> [GIVEN ENTRIES]:

+ + + + +

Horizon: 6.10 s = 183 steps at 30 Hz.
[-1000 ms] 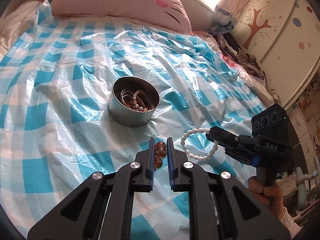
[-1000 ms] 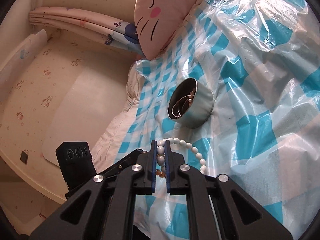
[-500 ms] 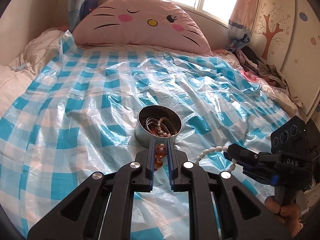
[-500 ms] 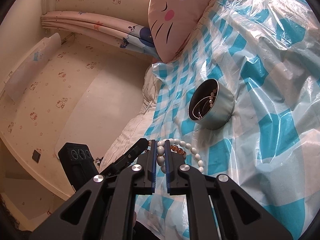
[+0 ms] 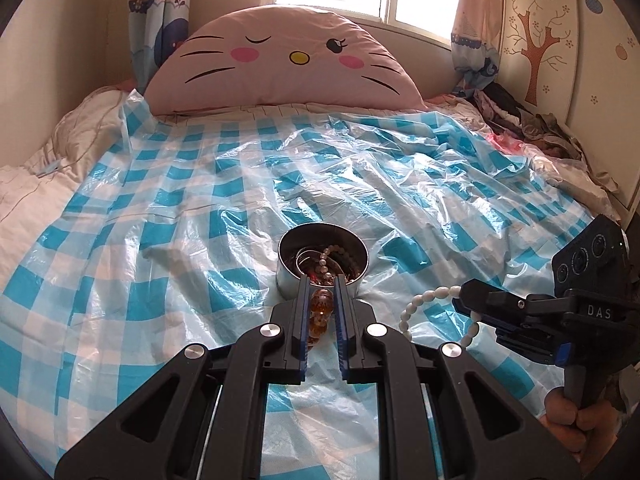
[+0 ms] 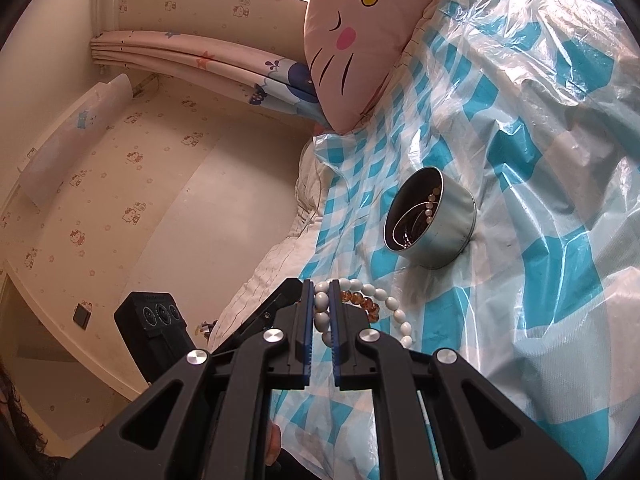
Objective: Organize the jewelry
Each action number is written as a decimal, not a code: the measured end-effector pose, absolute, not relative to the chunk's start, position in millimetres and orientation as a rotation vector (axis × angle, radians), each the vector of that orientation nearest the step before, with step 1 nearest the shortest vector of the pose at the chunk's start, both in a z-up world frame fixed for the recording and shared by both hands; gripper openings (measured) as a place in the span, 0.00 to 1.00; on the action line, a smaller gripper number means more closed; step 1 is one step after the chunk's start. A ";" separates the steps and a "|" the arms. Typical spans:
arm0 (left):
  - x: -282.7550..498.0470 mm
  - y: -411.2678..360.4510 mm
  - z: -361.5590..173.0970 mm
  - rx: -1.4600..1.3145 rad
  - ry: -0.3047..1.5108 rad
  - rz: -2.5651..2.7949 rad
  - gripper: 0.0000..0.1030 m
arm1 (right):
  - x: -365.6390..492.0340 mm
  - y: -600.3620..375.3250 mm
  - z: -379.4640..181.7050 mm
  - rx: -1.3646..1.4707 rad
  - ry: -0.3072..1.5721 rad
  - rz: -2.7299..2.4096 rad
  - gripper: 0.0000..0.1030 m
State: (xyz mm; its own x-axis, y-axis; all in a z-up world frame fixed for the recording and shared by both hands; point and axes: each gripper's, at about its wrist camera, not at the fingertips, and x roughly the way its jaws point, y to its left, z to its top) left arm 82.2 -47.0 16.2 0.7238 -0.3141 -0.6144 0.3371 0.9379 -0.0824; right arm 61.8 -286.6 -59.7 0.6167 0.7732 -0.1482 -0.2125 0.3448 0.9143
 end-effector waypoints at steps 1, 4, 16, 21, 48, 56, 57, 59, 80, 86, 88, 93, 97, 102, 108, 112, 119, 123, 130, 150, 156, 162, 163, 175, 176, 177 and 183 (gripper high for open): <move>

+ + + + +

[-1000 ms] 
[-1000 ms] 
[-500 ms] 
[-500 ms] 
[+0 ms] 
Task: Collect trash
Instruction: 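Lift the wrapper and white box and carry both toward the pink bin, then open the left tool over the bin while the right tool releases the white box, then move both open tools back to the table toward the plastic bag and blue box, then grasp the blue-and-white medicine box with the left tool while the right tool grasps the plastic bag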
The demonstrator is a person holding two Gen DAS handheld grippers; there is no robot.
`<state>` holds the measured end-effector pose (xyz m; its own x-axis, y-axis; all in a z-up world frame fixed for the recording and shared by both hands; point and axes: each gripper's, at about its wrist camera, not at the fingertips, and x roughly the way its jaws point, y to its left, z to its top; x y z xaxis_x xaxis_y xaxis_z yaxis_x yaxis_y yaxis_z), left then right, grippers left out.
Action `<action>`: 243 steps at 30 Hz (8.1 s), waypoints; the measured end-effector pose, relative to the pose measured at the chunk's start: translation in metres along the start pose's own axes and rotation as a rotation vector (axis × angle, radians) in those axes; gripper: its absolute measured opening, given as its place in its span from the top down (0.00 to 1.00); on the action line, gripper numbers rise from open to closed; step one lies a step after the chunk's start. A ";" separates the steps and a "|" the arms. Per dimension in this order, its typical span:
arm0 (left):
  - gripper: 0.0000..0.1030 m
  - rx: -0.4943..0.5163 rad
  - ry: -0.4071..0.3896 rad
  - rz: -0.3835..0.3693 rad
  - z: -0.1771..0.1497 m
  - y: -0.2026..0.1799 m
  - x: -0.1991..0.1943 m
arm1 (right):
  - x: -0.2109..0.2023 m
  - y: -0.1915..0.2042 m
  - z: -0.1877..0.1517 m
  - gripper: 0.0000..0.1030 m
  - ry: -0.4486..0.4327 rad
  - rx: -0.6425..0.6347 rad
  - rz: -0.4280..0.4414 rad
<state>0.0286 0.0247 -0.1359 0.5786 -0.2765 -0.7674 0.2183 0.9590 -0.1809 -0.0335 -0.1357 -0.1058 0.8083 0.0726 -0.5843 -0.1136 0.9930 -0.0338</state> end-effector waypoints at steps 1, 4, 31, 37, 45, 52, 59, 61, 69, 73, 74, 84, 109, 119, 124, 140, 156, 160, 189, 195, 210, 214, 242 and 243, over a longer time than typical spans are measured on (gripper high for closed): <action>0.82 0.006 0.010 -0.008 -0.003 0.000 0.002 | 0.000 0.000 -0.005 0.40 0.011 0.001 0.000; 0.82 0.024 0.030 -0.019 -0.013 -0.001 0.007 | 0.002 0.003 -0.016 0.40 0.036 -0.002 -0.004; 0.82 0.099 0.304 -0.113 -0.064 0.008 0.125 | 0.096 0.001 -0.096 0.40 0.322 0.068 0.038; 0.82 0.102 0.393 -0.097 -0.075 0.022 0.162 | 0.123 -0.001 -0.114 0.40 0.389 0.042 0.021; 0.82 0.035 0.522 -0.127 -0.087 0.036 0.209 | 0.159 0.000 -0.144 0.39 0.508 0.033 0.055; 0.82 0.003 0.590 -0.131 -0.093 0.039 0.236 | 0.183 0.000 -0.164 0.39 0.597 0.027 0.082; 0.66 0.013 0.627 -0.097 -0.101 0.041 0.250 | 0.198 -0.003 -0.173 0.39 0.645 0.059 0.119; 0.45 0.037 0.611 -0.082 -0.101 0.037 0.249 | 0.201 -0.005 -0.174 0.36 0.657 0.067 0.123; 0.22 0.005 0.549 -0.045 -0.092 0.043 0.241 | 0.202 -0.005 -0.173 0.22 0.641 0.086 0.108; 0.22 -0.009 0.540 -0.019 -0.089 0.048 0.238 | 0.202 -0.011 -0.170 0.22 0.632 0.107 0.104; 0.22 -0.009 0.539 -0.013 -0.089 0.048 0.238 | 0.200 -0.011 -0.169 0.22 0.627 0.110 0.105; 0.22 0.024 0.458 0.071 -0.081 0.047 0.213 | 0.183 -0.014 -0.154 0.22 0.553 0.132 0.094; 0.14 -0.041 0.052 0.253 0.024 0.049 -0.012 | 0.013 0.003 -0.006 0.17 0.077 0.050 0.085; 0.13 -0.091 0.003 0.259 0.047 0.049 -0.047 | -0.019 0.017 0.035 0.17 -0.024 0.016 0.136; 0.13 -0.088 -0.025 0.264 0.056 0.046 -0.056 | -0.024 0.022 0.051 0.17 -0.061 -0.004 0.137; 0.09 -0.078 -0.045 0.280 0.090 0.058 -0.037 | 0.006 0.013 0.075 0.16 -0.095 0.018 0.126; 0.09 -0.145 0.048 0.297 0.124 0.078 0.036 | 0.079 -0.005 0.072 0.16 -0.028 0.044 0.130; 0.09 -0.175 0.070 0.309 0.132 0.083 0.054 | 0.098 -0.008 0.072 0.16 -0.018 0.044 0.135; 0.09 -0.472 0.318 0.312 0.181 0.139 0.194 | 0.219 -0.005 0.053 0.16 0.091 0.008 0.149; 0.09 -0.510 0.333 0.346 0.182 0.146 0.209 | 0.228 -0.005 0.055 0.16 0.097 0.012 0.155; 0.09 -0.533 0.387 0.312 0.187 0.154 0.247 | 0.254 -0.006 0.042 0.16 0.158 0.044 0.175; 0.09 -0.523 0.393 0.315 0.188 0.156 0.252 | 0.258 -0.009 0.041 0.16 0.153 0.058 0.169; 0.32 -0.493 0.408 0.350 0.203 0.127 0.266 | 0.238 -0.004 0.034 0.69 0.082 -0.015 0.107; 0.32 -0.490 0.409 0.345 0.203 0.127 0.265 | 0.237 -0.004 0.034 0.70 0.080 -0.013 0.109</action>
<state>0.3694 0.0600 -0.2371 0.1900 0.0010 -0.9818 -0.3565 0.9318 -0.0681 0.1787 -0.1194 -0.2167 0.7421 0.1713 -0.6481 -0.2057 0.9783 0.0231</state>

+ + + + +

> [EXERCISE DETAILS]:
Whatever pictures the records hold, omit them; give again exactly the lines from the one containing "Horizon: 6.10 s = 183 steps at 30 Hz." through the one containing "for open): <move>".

> [RESULT]:
Horizon: 6.10 s = 183 steps at 30 Hz.
[-1000 ms] 
[-1000 ms] 
[-500 ms] 
[-500 ms] 
[+0 ms] 
[+0 ms] 
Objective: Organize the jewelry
Each action number is written as a decimal, not a code: the measured end-effector pose, absolute, not relative to the chunk's start, position in millimetres and orientation as a rotation vector (axis × angle, radians), each the vector of that orientation nearest the step before, with step 1 nearest the shortest vector of the pose at the chunk's start, both in a z-up world frame fixed for the recording and shared by both hands; gripper openings (measured) as a place in the span, 0.00 to 1.00; on the action line, a smaller gripper number means more closed; step 1 is one step after the chunk's start. A ";" separates the steps and a "|" the arms. Typical spans:
arm0 (left):
  - x: -282.7550..498.0470 mm
  - y: -411.2678..360.4510 mm
  - z: -361.5590..173.0970 mm
  - rx: -1.4600..1.3145 rad
  - ry: -0.3047..1.5108 rad
  - rz: -2.5651..2.7949 rad
  - gripper: 0.0000..0.1030 m
arm1 (right):
  - x: -365.6390..492.0340 mm
  - y: -600.3620..375.3250 mm
  - z: -379.4640..181.7050 mm
  - rx: -1.3646..1.4707 rad
  - ry: -0.3072..1.5721 rad
  - rz: -2.7299..2.4096 rad
  - gripper: 0.0000..0.1030 m
State: (xyz mm; its own x-axis, y-axis; all in a z-up world frame fixed for the recording and shared by both hands; point and axes: each gripper's, at about its wrist camera, not at the fingertips, and x roughly the way its jaws point, y to its left, z to its top) left arm 82.2 -47.0 16.2 0.7238 -0.3141 -0.6144 0.3371 0.9379 -0.0824; right arm 61.8 -286.6 -59.7 0.6167 0.7732 -0.1482 -0.2125 0.3448 0.9143
 end-effector waypoints at steps 1, 4, 16, 21, 48, 56, 57, 59, 80, 86, 88, 93, 97, 102, 108, 112, 119, 123, 130, 150, 156, 162, 163, 175, 176, 177 and 183 (gripper high for open): <move>

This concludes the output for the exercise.